Why not just use clear bottles to store chemicals as long as they are stored in a dark area?  Thanks for info.


----------



## CW Jones

I store my chemicals in cherry seltzer bottles...... $3 for 5 of them haha. I take them out of the cabinet and put them on the table and then pour them into the tank in order. no adverse effect at all. nothing I have seen at least....


----------



## christopher walrath

I personally store my mixed chems in brown plastic bottles.  If I have cracked the seal on stock chems I usually pour the rest into a brown glass jar and then add a marble or two to bring the level to the top.


----------



## Dwig

Jerry W said:


> Why not just use clear bottles to store chemicals as long as they are stored in a dark area?



The specification for "brown bottles" applies to glass bottles only and has absolutely nothing to do with blocking light from striking the chemicals. 

Glass, when made purely from silicon, is far from clear. To make it clear, other chemicals are added to create a blend. Some of the added chemicals, particularily lead (think, lead crystal -- lead is what makes the glass beautifully clear) can leach out and affect the chemicals. Medicines and lab chemicals are best stored in non-reactive glasses. Such glass is naturally an ugly hue so additional brown dye, safely inert, is added to make a uniform brown.

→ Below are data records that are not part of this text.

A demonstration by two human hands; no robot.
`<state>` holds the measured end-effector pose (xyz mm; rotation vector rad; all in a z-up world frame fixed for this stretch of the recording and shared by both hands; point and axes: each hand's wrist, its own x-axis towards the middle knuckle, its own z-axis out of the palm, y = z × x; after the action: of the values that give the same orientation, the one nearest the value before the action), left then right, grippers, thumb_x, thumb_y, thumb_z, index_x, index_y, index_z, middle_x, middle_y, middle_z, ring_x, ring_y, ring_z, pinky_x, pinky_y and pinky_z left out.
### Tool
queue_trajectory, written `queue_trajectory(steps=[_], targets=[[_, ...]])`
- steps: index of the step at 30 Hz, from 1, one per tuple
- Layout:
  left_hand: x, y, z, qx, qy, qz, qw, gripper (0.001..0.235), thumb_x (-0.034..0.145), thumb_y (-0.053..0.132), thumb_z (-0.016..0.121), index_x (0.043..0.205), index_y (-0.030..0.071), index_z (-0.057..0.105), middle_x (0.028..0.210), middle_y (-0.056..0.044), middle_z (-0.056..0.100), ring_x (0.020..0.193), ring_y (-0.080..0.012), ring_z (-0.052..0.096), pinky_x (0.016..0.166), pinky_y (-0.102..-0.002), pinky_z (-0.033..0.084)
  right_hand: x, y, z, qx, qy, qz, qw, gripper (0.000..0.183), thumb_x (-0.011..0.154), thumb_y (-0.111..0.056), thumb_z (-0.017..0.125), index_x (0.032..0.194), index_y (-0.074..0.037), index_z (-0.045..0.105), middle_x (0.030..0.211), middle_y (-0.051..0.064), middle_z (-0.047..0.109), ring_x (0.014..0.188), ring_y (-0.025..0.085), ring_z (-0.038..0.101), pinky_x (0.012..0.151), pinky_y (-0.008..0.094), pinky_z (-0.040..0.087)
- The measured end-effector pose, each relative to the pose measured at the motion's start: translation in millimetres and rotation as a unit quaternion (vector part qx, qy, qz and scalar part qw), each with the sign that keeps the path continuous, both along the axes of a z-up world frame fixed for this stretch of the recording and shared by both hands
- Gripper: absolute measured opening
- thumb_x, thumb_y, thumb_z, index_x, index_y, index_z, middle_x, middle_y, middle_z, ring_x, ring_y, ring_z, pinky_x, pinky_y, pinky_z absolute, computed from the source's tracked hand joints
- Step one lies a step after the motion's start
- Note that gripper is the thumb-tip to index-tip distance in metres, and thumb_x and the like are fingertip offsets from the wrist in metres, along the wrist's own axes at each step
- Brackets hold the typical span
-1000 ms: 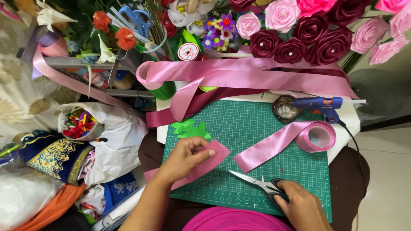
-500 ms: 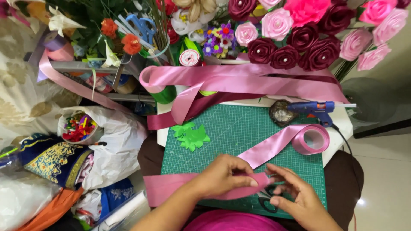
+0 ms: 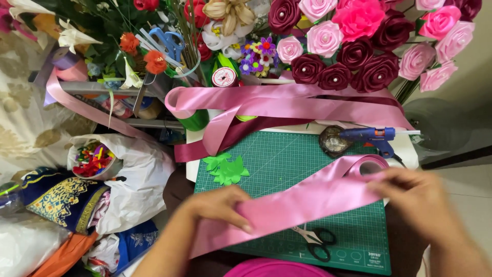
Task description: The person repeatedly cuts a pink satin ribbon into short segments using scissors on a green cutting mat. The person folds and aligns the ribbon before each cut, then sets the cut pieces aside on the mat.
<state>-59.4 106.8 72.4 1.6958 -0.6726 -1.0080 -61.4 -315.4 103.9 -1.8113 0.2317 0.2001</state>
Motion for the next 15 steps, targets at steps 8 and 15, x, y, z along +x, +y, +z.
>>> queue_trajectory(steps=[8, 15], targets=[[57, 109, 65, 0.103, 0.002, 0.175, 0.979, 0.014, 0.083, 0.007, 0.088, 0.08, 0.005, 0.074, 0.066, 0.002, 0.064, 0.055, -0.0083, 0.054, 0.047, -0.023, 0.038, 152, -211, -80, -0.175, -0.164, -0.026, 0.97, 0.033, 0.111, -0.018, 0.073, 0.127, 0.008, 0.06, 0.104, 0.019, 0.06, 0.081, 0.027, 0.055, 0.069, 0.037, 0.044], [144, 50, 117, 0.433, -0.344, 0.208, 0.807, 0.02, 0.077, 0.027, 0.069, 0.069, 0.013, 0.057, 0.069, -0.006, 0.061, 0.063, -0.023, 0.054, 0.059, -0.042, 0.036, 217, -245, -143, -0.107, -0.126, -0.128, 0.978, 0.023, 0.102, -0.029, 0.085, 0.111, -0.016, 0.068, 0.094, -0.001, 0.068, 0.077, 0.004, 0.06, 0.066, 0.017, 0.049]])
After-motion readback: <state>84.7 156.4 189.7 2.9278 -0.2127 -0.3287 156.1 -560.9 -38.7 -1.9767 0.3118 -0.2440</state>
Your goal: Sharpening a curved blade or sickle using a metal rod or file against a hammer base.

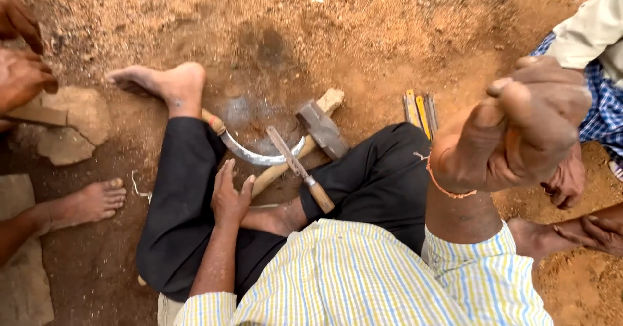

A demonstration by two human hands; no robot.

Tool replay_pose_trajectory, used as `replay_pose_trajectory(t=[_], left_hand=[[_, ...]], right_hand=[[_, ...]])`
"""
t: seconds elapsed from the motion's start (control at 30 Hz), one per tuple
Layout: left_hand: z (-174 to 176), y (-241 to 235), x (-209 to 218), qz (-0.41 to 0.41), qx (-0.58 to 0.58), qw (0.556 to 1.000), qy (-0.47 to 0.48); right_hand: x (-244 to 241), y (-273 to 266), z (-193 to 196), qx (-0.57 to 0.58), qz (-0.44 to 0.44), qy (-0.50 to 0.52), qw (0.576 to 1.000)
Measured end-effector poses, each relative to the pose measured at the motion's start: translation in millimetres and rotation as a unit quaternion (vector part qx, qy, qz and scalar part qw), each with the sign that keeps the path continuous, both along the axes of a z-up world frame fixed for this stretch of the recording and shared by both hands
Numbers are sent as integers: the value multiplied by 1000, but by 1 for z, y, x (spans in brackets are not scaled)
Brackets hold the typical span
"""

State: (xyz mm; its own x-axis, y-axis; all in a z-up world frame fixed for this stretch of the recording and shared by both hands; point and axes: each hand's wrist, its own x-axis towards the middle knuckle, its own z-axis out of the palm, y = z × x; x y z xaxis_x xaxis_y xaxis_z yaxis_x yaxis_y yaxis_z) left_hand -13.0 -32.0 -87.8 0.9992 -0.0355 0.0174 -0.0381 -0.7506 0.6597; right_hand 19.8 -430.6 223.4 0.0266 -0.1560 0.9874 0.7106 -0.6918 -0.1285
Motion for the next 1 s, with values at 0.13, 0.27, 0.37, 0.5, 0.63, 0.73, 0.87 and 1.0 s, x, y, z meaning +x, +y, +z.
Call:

Plastic bottles don't need the brown, but tradition is what tradition is. Most plastics do absorb some of the chemicals they store so you should never use a bottle that has ever contained anything that would, in trace form, harm the chemicals you put into them. A used household bleach or vinegar bottle will destroy developers but is reasonably safe, if well washed, for storing stop baths or fixers (both being acidic and vinegar actually being the most common chemical for stop, albeit is a more concentrated form, and a common component of some fixers).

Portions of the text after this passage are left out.